** Task description **
Write out the listing below from the line containing "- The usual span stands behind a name" to its last line, unaltered, ends included.

** Dataset extract **
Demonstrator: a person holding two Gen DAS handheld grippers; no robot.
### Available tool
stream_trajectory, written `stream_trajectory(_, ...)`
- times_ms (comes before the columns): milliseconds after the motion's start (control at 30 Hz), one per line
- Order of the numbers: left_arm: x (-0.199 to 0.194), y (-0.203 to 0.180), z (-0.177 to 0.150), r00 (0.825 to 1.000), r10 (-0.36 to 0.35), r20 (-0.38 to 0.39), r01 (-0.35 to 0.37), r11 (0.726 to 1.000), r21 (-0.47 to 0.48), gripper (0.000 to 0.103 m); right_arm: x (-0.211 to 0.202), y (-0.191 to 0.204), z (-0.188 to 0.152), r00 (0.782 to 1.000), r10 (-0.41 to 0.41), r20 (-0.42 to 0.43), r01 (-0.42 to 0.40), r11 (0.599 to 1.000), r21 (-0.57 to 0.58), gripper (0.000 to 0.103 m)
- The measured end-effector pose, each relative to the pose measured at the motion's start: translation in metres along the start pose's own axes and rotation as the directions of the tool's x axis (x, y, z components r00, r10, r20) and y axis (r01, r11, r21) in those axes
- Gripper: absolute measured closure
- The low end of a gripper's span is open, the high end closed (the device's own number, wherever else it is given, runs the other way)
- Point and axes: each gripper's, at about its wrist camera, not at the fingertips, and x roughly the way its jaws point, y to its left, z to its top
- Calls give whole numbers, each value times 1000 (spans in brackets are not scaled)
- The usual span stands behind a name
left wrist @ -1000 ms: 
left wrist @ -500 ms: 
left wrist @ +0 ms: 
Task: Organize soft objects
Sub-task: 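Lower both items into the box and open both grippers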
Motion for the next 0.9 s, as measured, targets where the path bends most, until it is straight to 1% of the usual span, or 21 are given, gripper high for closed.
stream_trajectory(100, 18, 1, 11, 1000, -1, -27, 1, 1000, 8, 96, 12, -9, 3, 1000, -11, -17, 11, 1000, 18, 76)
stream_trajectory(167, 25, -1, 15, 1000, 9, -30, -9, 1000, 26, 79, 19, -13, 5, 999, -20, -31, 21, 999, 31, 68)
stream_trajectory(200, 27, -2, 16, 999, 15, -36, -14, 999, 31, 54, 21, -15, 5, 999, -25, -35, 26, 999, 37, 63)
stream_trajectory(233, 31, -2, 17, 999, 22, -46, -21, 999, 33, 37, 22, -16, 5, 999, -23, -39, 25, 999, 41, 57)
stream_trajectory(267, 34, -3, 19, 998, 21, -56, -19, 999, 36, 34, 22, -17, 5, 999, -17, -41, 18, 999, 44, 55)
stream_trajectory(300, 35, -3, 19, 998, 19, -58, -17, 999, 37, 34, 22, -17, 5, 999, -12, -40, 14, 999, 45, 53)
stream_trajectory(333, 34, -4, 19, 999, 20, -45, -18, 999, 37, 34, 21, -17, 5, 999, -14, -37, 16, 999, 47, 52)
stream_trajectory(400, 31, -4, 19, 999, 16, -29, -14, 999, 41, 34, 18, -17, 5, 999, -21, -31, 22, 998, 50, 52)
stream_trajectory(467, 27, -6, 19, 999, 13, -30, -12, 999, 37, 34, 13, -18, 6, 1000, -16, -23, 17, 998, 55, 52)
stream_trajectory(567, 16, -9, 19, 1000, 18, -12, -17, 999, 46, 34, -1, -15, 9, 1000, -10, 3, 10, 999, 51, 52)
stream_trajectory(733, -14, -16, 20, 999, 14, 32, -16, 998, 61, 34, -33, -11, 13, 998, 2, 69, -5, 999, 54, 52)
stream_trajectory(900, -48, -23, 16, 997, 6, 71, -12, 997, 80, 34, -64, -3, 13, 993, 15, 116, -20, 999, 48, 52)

** Exercise answer **
- The usual span stands behind a name
left wrist @ -1000 ms: 
left wrist @ -500 ms: 
left wrist @ +0 ms: 
Task: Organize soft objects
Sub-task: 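Lower both items into the box and open both grippers
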Motion for the next 0.9 s, as measured, targets where the path bends most, until it is straight to 1% of the usual span, or 21 are given, gripper high for closed.
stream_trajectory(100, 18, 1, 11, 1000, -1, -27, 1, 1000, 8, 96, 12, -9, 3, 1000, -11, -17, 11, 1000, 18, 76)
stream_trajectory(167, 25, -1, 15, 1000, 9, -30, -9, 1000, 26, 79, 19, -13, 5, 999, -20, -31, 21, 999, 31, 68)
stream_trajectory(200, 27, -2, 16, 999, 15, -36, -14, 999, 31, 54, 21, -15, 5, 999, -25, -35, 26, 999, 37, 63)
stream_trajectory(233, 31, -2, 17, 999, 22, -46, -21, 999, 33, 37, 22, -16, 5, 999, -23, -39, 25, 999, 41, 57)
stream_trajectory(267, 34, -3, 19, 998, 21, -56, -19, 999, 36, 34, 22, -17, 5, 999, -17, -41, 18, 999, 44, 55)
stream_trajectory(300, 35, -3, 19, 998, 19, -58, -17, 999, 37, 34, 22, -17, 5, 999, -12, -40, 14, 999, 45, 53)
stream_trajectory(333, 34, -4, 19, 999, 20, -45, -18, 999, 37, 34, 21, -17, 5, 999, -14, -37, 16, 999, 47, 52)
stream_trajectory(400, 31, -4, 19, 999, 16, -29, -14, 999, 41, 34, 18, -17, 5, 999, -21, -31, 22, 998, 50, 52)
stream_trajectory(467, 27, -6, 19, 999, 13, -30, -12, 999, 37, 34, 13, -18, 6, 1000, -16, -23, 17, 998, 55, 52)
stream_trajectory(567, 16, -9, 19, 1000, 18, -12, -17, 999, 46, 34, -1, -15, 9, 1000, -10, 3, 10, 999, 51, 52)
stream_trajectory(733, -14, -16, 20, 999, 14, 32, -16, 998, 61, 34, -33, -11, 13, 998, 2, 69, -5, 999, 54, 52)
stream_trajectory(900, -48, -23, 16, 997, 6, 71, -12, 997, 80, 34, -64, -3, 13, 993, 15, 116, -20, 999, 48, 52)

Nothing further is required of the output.